» **Your assignment**
Everything from the top of the data below through the line with "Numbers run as" should be duplicated exactly, and nothing past it.
----- Provided material -----
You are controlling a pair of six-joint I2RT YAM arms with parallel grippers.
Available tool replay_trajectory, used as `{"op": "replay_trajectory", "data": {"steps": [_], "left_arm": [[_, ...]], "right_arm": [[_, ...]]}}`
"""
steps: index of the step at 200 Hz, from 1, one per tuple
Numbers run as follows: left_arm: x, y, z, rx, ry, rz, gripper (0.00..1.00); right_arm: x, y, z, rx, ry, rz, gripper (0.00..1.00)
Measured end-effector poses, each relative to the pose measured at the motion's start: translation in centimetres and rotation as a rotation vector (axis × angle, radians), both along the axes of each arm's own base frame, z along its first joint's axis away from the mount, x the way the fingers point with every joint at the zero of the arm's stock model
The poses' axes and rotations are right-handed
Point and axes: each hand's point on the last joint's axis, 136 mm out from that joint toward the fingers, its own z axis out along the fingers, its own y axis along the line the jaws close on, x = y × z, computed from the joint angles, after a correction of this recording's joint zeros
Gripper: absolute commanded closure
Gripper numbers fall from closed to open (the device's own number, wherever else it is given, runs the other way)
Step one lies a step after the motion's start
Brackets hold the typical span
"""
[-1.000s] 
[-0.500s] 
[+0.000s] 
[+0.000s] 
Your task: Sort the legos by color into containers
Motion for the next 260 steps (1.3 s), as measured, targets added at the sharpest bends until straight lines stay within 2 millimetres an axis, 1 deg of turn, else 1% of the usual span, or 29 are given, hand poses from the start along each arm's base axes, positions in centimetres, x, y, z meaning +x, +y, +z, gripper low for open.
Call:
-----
» **Exercise answer**
You are controlling a pair of six-joint I2RT YAM arms with parallel grippers.
Available tool replay_trajectory, used as `{"op": "replay_trajectory", "data": {"steps": [_], "left_arm": [[_, ...]], "right_arm": [[_, ...]]}}`
"""
steps: index of the step at 200 Hz, from 1, one per tuple
Numbers run as follows: left_arm: x, y, z, rx, ry, rz, gripper (0.00..1.00); right_arm: x, y, z, rx, ry, rz, gripper (0.00..1.00)

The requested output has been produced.